■ PROBLEM DESCRIPTION ■
Write out every entry in full. Leave nothing out.

====

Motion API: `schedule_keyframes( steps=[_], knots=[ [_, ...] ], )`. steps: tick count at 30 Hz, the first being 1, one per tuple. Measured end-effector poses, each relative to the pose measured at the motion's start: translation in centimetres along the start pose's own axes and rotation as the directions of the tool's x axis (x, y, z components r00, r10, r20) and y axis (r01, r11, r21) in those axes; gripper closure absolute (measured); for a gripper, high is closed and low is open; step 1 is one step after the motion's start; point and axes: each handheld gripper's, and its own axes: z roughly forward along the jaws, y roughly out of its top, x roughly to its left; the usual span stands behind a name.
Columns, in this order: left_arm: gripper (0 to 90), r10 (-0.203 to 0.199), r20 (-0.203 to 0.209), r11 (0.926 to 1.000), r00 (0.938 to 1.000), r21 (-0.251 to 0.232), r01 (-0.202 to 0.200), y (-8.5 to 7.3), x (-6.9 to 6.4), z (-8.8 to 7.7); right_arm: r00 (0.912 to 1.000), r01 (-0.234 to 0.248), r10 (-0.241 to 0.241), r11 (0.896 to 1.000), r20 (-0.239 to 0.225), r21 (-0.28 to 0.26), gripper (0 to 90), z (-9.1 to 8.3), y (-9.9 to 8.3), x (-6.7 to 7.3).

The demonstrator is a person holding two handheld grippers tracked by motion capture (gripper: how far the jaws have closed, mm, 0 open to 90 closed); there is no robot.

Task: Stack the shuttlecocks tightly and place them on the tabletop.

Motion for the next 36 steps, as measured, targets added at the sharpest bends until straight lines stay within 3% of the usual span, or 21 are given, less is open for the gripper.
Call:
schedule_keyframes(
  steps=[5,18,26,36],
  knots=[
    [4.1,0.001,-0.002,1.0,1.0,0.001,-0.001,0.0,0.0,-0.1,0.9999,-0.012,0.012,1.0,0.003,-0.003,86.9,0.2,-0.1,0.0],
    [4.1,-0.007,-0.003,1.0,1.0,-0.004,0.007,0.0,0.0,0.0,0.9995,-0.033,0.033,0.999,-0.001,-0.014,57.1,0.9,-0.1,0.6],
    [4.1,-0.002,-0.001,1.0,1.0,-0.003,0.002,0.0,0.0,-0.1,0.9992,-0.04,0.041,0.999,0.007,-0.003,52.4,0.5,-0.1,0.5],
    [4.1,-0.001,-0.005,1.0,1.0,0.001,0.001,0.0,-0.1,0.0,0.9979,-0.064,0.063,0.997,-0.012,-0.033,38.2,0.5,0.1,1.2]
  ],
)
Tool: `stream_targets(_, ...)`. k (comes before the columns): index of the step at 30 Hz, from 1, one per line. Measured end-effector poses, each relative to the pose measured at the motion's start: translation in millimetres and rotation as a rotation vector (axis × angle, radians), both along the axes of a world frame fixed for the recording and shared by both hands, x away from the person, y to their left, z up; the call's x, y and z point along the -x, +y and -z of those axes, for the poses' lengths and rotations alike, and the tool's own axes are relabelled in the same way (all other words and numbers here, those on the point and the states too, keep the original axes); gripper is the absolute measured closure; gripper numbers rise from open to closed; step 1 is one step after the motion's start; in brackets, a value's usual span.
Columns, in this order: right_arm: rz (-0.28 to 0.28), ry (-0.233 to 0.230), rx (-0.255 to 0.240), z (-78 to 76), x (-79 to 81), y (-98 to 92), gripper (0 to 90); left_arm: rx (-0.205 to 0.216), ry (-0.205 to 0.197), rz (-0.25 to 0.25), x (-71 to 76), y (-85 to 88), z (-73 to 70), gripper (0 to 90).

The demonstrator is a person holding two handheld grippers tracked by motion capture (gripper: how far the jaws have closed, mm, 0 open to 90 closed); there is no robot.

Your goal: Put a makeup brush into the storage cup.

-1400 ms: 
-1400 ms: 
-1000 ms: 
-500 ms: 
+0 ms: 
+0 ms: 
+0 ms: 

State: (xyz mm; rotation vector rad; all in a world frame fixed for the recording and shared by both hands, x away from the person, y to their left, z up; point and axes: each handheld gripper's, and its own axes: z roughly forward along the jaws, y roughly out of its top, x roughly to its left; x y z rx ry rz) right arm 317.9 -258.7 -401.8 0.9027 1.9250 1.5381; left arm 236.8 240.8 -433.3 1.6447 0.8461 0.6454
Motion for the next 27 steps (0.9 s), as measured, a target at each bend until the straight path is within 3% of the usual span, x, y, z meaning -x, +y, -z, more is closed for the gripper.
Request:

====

■ RESULT ■
Motion API: `schedule_keyframes( steps=[_], knots=[ [_, ...] ], )`. steps: tick count at 30 Hz, the first being 1, one per tuple. Measured end-effector poses, each relative to the pose measured at the motion's start: translation in centimetres along the start pose's own axes and rotation as the directions of the tool's x axis (x, y, z components r00, r10, r20) and y axis (r01, r11, r21) in those axes; gripper closure absolute (measured); for a gripper, high is closed and low is open; step 1 is one step after the motion's start; point and axes: each handheld gripper's, and its own axes: z roughly forward along the jaws, y roughly out of its top, x roughly to its left; the usual span stands behind a name.
Columns, in this order: left_arm: gripper (0 to 90), r10 (-0.203 to 0.199), r20 (-0.203 to 0.209), r11 (0.926 to 1.000), r00 (0.938 to 1.000), r21 (-0.251 to 0.232), r01 (-0.202 to 0.200), y (-8.5 to 7.3), x (-6.9 to 6.4), z (-8.8 to 7.7); right_arm: r00 (0.912 to 1.000), r01 (-0.234 to 0.248), r10 (-0.241 to 0.241), r11 (0.896 to 1.000), r20 (-0.239 to 0.225), r21 (-0.28 to 0.26), gripper (0 to 90), z (-9.1 to 8.3), y (-9.9 to 8.3), x (-6.7 to 7.3).

The demonstrator is a person holding two handheld grippers tracked by motion capture (gripper: how far the jaws have closed, mm, 0 open to 90 closed); there is no robot.

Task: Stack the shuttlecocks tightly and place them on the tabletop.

Motion for the next 36 steps, as measured, targets added at the sharpest bends until straight lines stay within 3% of the usual span, or 21 are given, less is open for the gripper.
Call:
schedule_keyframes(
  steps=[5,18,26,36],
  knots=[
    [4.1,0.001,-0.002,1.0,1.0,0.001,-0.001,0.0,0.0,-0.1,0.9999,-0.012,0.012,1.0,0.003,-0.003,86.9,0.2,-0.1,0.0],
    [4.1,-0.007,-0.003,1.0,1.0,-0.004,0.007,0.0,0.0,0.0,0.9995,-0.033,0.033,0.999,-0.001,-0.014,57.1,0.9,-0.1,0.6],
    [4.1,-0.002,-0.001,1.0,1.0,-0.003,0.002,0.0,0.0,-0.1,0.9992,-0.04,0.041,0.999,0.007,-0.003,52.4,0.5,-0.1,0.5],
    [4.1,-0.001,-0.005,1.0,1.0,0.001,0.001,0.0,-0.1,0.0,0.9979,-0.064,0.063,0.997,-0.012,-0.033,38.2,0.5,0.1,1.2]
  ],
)
Tool: `stream_targets(_, ...)`. k (comes before the columns): index of the step at 30 Hz, from 1, one per line. Measured end-effector poses, each relative to the pose measured at the motion's start: translation in millimetres and rotation as a rotation vector (axis × angle, radians), both along the axes of a world frame fixed for the recording and shared by both hands, x away from the person, y to their left, z up; the call's x, y and z point along the -x, +y and -z of those axes, for the poses' lengths and rotations alike, and the tool's own axes are relabelled in the same way (all other words and numbers here, those on the point and the states too, keep the original axes); gripper is the absolute measured closure; gripper numbers rise from open to closed; step 1 is one step after the motion's start; in brackets, a value's usual span.
Columns, in this order: right_arm: rz (-0.28 to 0.28), ry (-0.233 to 0.230), rx (-0.255 to 0.240), z (-78 to 76), x (-79 to 81), y (-98 to 92), gripper (0 to 90); left_arm: rx (-0.205 to 0.216), ry (-0.205 to 0.197), rz (-0.25 to 0.25), x (-71 to 76), y (-85 to 88), z (-73 to 70), gripper (0 to 90).

The demonstrator is a person holding two handheld grippers tracked by motion capture (gripper: how far the jaws have closed, mm, 0 open to 90 closed); there is no robot.

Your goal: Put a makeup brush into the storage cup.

-1400 ms: 
-1400 ms: 
-1000 ms: 
-500 ms: 
+0 ms: 
+0 ms: 
+0 ms: 

State: (xyz mm; rotation vector rad; all in a world frame fixed for the recording and shared by both hands, x away from the person, y to their left, z up; point and axes: each handheld gripper's, and its own axes: z roughly forward along the jaws, y roughly out of its top, x roughly to its left; x y z rx ry rz) right arm 317.9 -258.7 -401.8 0.9027 1.9250 1.5381; left arm 236.8 240.8 -433.3 1.6447 0.8461 0.6454
Motion for the next 27 steps (0.9 s), as measured, a target at each bend until the straight path is within 3% of the usual span, x, y, z meaning -x, +y, -z, more is closed for the gripper.
Request:

Nothing remains to be added to the output.